• WHAT TO WORK ON:
Within the listing below, please copy exactly the lines between the line holding "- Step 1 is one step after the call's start" and the line holding "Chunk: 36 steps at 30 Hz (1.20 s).", inclusive.

>>>

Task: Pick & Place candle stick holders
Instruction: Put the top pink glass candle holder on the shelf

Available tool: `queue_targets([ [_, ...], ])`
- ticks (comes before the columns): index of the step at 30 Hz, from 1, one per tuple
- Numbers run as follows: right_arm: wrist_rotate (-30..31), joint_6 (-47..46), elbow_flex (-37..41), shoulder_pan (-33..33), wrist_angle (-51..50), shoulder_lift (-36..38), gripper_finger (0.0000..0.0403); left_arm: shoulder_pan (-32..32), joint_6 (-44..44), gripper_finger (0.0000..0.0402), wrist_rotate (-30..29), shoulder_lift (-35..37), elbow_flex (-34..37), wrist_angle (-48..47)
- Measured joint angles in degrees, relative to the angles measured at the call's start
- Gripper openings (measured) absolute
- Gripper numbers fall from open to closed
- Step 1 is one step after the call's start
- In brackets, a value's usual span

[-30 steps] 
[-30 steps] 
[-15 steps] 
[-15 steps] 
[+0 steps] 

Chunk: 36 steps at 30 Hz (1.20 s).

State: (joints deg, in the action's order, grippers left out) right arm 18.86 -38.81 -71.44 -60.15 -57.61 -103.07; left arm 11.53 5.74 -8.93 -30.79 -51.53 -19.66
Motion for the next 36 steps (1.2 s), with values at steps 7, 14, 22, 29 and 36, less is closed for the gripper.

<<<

• COMPLETED EXERCISE:
- Step 1 is one step after the call's start
- In brackets, a value's usual span

[-30 steps] 
[-30 steps] 
[-15 steps] 
[-15 steps] 
[+0 steps] 

Chunk: 36 steps at 30 Hz (1.20 s).

The output shown is complete.